Procalcitonin measured by three different assays is an excellent tumor marker for the follow-up of patients with medullary thyroid carcinoma

  • Jürgen Kratzsch EMAIL logo , Anja Willenberg , Karin Frank-Raue , Uwe Kempin , Jörg Rocktäschel and Friedhelm Raue

Abstract

Objectives

Procalcitonin (PCT) has been suggested as a tumor marker in patients with medullary thyroid carcinoma (MTC). Clinical application data in long term follow-up are missing.

Methods

210 serum samples of 169 consecutive patients with MTC (92 sporadic, 77 hereditary, 158 postoperative follow-up, 11 preoperative) were collected between 2018 and 2020. Postoperative patients were stratified into three groups according to their disease status at the end of follow-up: cured (n=51, calcitonin (CT) levels < limit of quantitation), minimal residual disease (n=55, detectable CT and no metastases provable by imaging methods), metastatic disease (n=52). In five patients CT and PCT were measured while on therapy with tyrosine kinase inhibitors (TKI). CT was analyzed by the Roche ECLIA, PCT by three assays from Roche, PES, Abbott.

Results

The mean ± SD values seen with the three PCT assays in the MTC response groups, cured: <0.06, 0.016 ± 0.007, 0.014 ± 0.007 ng/mL, minimal residual disease: 0.511 ± 0.800, 0.389 ± 0.687, 0.341 ± 0.614 ng/mL, metastatic disease 109 ± 202, 60.4 ± 110, 63.3 ± 115 ng/mL correlate well with the CT results in these groups: cured <1.0 pg/mL, minimal residual disease 91.3 ± 121.5 pg/mL, metastatic disease 14,489 ± 30,772 pg/mL. There was a significant correlation (p<0.001) between the three PCT assays (Roche/PES r=0.970, Roche/Abbott r=0.976, Abbott/PES r=0.995). In the course of treatment with TKI both CT and PCT reflected clinical state. Preoperative PCT in hereditary MTC has the same diagnostic validity than CT.

Conclusions

PCT measured with three different immunoassays is as good as the standard tumor marker CT in the follow-up of MTC but has a superior analytical stability.

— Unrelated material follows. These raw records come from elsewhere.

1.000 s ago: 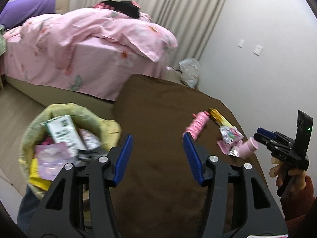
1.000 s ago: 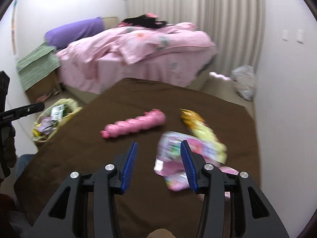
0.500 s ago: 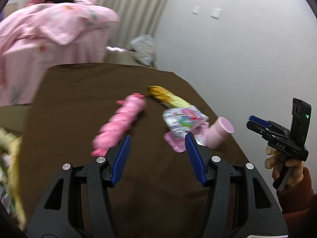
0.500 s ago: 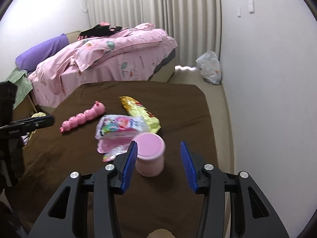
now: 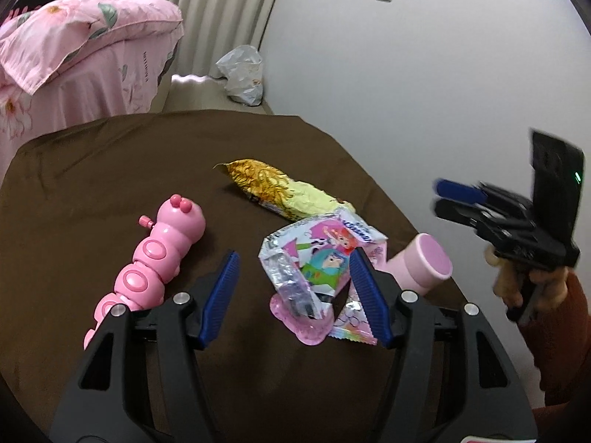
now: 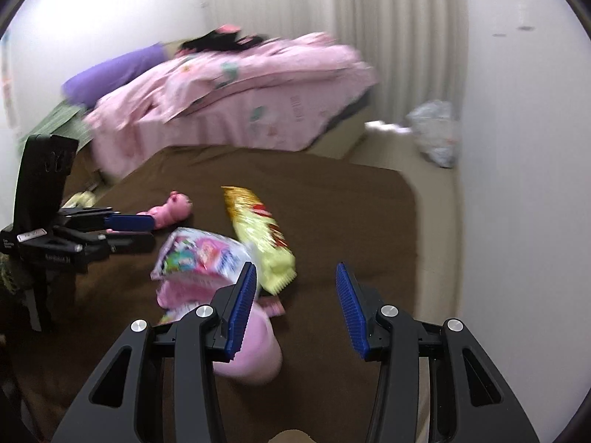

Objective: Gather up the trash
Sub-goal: 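Grasp the gold-yellow snack wrapper with the right tool while the left tool grasps the pink cartoon tissue packet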

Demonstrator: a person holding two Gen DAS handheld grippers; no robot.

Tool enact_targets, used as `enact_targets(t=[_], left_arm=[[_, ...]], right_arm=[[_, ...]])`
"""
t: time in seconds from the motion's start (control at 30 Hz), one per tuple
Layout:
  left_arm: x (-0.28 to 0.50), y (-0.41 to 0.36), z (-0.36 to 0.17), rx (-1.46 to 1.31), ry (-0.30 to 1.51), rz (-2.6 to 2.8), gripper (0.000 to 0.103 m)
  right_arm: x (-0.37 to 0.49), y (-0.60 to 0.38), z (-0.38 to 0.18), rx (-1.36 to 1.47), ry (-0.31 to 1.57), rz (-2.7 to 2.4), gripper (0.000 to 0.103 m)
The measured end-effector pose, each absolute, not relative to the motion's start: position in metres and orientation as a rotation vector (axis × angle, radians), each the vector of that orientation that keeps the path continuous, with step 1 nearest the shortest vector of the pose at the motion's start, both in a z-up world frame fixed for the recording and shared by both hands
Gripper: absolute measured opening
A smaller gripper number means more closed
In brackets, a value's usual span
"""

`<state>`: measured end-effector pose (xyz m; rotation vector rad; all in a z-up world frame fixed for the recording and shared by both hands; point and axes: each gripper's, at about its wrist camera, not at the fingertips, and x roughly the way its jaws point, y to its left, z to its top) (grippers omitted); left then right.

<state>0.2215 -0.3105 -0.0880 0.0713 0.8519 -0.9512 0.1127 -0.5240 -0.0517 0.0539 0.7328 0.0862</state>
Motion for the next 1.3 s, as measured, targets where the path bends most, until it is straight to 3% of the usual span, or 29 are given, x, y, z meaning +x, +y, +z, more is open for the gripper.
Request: enact_targets(t=[0.3, 0.5, 0.63, 0.87, 1.3], left_arm=[[0.231, -0.297, -0.092, 0.057, 0.883, -0.883, 0.059], [0.231, -0.3, -0.096, 0.087, 0.882, -0.876, 0.059], [0.23, -0.303, -0.095, 0.084, 0.882, -0.888, 0.059], [0.228, -0.307, -0.09, 0.051, 0.864, -0.949, 0.059], [0.241, -0.365, -0.094, 0.09, 0.865, -1.045, 0.059]], right_arm=[[0.224, -0.509, -0.083, 0.005, 0.879, 0.294, 0.043], [0.242, -0.506, -0.106, -0.008, 1.011, 0.392, 0.042], [0.237, -0.508, -0.106, 0.03, 0.988, 0.41, 0.022], [0.202, -0.532, -0.078, 0.102, 0.836, 0.232, 0.021], [0.155, -0.578, -0.069, 0.179, 0.755, 0.0, 0.021]])
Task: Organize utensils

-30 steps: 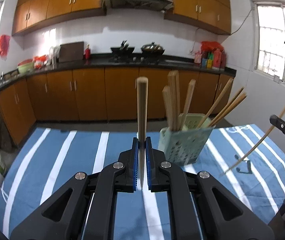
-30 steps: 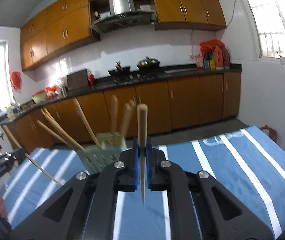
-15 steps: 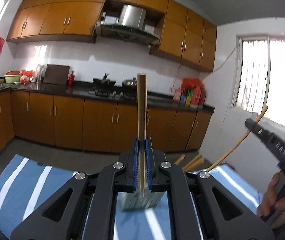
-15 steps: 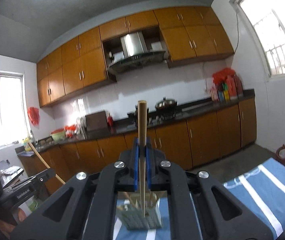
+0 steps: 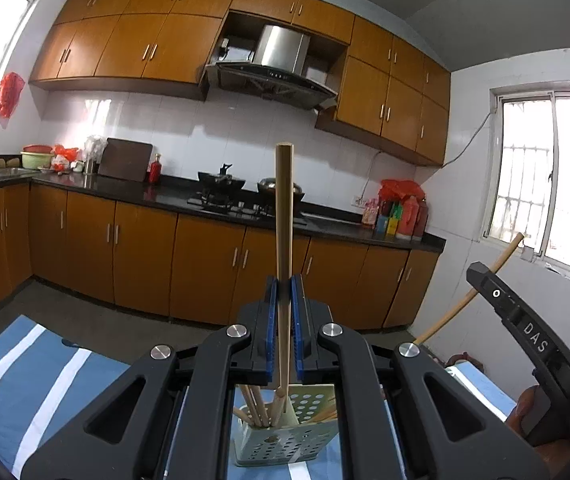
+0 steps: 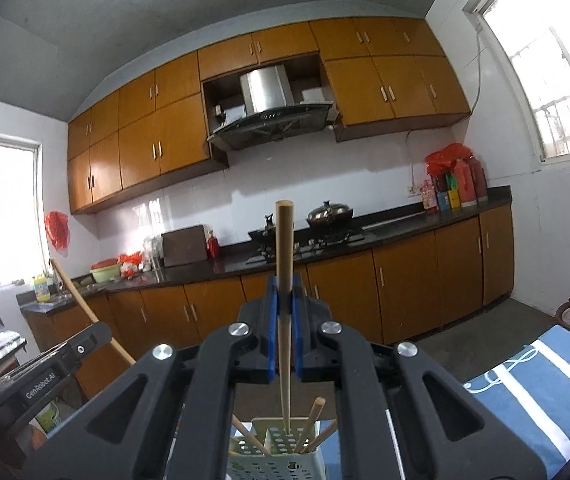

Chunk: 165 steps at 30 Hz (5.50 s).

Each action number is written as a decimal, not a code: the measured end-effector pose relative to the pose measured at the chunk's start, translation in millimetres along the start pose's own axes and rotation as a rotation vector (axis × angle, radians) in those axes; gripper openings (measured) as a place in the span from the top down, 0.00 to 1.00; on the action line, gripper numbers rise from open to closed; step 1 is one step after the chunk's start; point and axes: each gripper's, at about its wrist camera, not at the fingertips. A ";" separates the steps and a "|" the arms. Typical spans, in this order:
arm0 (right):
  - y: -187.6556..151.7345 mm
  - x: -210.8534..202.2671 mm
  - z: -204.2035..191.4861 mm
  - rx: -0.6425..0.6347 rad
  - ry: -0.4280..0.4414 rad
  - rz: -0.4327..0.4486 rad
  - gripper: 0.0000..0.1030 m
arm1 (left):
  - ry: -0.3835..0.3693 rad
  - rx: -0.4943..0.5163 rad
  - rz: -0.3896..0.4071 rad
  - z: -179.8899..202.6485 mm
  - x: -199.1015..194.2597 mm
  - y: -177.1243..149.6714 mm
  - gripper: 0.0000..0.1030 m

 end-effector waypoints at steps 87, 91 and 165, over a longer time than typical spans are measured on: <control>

Corresponding author: Prof. Jüergen Kratzsch, Institute for Laboratory Medicine, Clinical Chemistry and Molecular Diagnostics, University Hospital Leipzig, University of Leipzig, Paul-List-Str. 13/15, 04103 Leipzig, Germany, Phone: +49 1739044771, E-mail:

  1. Research funding: None declared.

  2. Author contributions: All authors have accepted responsibility for the entire content of this manuscript and approved its submission.

  3. Competing interests: Authors state no conflict of interest.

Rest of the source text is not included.